Preparing for Class: September 18

The Arabian Nights, pp. 5-18

 

As you read these stories, keep a record in outline form of how one relates to the next. By what kind of link do we progress from one story level to another, with the first level being the book, The Arabian Nights, and the second, the story of Shahrayar, Shahzaman, the vizier and Shahrazad, and so on. See if you can outline the various levels of the narrative--and bring the outline to class.

  1. Why did the anonymous author write down the tales we have here? In what sense is his book religiously motivated? How do his motivations for writing compare with Homer's?

  2. Shahrayar and Shahzaman are brothers. What differences are there between them? What do they have in common?

  3. What is a vizier? From today's reading, describe the kind of position and duties a vizier is likely to have.

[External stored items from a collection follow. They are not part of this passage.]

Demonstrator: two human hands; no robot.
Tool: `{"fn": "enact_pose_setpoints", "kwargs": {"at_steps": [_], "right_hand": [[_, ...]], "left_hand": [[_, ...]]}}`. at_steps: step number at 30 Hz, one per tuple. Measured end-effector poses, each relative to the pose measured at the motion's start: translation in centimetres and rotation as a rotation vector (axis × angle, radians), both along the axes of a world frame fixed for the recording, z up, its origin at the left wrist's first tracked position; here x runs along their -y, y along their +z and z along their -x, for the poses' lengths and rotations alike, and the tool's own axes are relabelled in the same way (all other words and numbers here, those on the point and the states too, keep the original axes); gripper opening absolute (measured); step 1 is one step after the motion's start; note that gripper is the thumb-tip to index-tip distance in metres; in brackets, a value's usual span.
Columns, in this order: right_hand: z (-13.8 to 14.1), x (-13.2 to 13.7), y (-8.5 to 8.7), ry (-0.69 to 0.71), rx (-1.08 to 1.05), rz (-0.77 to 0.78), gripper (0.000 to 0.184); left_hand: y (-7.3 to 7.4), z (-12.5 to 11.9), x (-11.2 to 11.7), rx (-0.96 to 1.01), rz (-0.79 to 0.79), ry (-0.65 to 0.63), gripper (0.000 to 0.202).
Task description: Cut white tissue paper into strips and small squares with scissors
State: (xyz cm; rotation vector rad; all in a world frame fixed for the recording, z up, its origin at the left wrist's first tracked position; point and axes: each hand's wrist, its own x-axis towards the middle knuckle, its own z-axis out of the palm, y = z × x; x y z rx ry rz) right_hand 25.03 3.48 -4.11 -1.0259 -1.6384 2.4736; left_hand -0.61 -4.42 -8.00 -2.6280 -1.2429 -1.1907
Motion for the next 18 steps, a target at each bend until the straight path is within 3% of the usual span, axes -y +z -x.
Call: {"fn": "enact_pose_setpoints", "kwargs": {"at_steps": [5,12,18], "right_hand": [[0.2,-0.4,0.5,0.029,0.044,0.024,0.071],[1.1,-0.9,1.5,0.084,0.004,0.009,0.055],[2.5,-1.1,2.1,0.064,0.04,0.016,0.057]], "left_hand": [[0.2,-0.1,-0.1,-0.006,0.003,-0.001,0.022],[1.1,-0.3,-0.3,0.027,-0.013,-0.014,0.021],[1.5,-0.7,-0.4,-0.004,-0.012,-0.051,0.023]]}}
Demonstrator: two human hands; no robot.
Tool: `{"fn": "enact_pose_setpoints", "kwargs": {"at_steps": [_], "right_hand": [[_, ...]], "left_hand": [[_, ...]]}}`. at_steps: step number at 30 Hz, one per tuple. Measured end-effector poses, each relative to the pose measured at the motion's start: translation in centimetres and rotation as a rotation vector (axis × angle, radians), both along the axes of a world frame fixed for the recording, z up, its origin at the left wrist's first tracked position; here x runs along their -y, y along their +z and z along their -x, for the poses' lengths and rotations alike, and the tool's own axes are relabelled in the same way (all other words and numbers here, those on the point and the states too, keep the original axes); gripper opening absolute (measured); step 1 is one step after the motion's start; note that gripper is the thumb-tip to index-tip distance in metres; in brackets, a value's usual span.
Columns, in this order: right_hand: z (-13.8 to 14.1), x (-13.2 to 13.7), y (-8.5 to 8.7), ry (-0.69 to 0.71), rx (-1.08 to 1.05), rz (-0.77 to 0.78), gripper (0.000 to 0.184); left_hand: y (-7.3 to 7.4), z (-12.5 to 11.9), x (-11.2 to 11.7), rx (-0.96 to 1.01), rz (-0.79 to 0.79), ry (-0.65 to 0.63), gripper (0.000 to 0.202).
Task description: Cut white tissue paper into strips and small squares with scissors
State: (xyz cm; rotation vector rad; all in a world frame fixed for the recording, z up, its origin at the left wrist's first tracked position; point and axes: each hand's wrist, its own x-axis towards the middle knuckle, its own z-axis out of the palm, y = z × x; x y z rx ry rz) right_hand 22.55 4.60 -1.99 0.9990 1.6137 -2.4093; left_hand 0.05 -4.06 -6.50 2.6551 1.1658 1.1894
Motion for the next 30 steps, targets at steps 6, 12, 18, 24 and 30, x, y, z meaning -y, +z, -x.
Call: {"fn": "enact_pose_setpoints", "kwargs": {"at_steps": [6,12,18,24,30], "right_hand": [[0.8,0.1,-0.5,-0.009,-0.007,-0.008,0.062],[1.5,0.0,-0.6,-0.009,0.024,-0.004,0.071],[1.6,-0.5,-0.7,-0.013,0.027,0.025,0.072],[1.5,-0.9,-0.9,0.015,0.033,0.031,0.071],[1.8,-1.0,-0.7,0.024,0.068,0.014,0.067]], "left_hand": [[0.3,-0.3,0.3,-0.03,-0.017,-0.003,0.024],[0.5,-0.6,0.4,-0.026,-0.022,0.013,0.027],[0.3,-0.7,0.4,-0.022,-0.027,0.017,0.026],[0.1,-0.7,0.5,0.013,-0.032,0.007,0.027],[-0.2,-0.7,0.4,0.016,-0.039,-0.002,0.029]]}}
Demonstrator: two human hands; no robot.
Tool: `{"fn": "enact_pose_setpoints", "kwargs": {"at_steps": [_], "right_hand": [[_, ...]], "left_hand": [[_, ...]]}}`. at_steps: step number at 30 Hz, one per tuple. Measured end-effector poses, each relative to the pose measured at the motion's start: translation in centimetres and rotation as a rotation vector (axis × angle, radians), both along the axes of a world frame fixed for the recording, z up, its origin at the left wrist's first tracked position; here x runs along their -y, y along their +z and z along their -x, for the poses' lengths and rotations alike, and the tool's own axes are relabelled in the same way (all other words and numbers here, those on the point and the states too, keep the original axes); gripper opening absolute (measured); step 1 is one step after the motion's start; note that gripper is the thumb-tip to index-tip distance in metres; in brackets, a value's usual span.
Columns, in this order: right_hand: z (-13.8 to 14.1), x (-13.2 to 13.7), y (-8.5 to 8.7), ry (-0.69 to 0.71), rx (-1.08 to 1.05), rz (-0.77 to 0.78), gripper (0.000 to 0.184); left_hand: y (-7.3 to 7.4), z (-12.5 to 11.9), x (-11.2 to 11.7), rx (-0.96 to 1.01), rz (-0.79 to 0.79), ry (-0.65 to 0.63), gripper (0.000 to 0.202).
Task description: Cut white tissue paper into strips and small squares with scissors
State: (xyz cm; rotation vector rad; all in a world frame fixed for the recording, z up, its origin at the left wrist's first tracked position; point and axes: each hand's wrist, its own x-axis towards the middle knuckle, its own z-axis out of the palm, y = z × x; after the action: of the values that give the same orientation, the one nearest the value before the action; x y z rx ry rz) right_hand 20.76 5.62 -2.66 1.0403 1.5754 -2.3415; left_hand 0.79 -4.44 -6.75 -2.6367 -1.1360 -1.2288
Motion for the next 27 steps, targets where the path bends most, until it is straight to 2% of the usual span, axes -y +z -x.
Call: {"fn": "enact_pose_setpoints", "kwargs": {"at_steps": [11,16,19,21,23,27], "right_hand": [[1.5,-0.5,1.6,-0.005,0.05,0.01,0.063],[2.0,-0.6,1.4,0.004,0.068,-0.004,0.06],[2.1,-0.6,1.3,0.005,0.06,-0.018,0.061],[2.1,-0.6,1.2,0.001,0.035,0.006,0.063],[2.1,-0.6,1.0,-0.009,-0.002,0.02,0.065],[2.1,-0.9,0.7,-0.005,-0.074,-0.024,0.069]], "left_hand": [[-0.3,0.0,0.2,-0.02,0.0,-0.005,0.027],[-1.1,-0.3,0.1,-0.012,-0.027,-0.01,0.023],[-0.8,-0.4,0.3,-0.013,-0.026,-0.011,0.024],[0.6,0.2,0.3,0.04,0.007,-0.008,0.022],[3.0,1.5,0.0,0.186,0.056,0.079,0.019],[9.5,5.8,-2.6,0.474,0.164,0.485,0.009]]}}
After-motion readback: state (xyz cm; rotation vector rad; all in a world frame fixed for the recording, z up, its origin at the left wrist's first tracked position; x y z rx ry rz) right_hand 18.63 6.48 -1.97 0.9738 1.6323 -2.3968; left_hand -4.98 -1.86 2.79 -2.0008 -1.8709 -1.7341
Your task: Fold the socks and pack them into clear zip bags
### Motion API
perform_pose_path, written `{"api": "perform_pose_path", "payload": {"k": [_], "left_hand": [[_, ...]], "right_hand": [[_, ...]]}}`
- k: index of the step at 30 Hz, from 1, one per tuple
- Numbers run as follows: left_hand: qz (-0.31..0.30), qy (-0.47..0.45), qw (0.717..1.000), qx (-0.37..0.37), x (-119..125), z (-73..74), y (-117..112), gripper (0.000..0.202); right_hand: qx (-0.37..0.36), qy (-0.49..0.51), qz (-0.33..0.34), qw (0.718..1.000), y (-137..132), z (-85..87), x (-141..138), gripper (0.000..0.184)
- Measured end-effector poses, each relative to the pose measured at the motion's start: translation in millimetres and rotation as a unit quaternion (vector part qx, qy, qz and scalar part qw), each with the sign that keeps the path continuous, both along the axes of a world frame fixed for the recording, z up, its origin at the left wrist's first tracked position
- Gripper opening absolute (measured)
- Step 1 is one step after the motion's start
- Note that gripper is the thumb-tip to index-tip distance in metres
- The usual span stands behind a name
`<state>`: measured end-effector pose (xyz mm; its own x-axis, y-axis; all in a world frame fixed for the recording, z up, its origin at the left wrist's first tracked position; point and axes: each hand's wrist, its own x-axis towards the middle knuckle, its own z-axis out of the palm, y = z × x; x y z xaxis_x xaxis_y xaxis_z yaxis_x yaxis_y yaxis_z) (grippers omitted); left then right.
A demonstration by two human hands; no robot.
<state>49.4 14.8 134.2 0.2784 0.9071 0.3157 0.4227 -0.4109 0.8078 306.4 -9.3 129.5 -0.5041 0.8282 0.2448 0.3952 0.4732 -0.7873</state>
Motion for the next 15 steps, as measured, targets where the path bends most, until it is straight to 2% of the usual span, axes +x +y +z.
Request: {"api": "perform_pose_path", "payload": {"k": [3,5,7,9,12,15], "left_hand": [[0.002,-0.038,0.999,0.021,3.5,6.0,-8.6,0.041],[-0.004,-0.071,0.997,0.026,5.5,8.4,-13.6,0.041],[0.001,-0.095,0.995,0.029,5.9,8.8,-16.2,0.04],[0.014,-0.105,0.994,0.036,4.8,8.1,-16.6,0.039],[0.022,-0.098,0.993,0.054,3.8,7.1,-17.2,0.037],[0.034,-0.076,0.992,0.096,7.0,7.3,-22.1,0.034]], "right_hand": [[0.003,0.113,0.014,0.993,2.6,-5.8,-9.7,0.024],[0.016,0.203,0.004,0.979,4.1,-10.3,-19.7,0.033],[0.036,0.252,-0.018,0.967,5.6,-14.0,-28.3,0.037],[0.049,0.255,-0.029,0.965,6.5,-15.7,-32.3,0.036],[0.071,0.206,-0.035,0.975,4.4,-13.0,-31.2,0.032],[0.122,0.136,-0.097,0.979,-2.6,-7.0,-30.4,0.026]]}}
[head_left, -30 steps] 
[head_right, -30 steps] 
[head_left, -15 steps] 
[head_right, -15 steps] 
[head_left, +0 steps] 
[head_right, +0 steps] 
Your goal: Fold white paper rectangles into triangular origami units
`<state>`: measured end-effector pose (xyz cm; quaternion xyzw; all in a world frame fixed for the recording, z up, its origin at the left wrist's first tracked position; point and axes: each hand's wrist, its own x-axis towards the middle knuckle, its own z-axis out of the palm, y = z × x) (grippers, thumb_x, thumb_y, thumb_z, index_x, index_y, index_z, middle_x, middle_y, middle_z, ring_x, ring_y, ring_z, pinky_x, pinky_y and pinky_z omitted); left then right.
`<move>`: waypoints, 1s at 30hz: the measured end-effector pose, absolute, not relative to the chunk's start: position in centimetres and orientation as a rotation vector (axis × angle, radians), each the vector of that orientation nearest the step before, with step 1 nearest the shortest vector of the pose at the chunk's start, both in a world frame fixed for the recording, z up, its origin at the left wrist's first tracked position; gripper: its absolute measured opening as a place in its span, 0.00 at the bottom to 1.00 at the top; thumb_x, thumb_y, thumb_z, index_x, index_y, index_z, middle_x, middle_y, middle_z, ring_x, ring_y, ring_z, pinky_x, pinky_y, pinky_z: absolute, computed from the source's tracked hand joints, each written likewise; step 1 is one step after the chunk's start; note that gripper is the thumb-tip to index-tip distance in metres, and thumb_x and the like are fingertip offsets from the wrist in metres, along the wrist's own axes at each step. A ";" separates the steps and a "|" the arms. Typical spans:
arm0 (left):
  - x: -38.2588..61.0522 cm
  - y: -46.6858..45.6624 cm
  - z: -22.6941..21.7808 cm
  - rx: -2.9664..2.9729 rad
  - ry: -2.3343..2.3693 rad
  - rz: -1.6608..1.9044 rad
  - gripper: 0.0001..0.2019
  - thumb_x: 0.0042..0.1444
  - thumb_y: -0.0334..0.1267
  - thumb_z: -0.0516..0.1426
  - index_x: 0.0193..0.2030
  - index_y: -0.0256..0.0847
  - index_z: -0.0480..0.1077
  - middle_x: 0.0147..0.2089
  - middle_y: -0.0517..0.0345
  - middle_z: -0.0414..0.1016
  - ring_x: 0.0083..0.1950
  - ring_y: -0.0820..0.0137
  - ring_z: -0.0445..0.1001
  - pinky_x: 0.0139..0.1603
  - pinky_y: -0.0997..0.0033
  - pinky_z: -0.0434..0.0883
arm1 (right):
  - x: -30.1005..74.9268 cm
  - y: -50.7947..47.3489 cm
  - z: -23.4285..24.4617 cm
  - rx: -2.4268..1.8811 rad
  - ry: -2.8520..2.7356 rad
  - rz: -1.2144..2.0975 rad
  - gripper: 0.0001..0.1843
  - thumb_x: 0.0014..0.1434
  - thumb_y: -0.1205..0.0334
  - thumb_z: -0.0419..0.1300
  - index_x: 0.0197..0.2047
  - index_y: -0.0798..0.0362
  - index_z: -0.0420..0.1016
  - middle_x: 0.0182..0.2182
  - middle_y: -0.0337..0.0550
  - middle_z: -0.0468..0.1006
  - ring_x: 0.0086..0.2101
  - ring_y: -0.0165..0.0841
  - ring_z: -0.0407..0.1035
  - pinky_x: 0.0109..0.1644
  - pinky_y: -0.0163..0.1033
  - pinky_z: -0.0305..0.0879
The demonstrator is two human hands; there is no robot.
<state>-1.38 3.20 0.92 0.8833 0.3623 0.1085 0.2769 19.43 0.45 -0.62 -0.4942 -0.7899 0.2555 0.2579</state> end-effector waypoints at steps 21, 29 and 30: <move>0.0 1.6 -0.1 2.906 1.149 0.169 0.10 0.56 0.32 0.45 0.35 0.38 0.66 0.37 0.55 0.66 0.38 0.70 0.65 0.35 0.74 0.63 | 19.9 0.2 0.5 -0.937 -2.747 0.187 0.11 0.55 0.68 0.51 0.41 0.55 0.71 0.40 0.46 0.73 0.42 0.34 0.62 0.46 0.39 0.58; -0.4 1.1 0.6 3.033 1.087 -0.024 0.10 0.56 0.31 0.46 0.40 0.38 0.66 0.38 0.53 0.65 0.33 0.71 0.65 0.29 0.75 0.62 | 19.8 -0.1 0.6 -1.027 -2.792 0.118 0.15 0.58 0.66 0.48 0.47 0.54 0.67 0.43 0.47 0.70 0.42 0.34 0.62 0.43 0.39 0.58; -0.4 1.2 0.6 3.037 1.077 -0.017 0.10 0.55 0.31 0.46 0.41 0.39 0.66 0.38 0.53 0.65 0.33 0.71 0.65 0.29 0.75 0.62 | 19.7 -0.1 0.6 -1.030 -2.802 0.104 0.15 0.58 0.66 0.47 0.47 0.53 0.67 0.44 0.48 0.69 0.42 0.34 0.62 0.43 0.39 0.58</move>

  4. As you read, you should make note of gender and racial biases in the text. How does it compare to the other texts we've read in this respect?

  5. How do Shahrayar and Shahzaman "prove" to themselves that women are by nature faithless? Is there any other way to interpret the episode with the young woman and the demon?

  6. What do you think of Shahrayar's "solution" to the problem of a wife's potential unfaithfulness? What does it suggest to see human beings as interchangeable in this way?

  7. What does the Ox learn from the Donkey? What does the Donkey learn? How does this apply to Shahrazad?

  8. What's the proper relationship between husband and wife, according to Sharazad's father? Does he practice what he preaches?

  9. What's unusual about Shahrayar and Shahrazad's wedding night?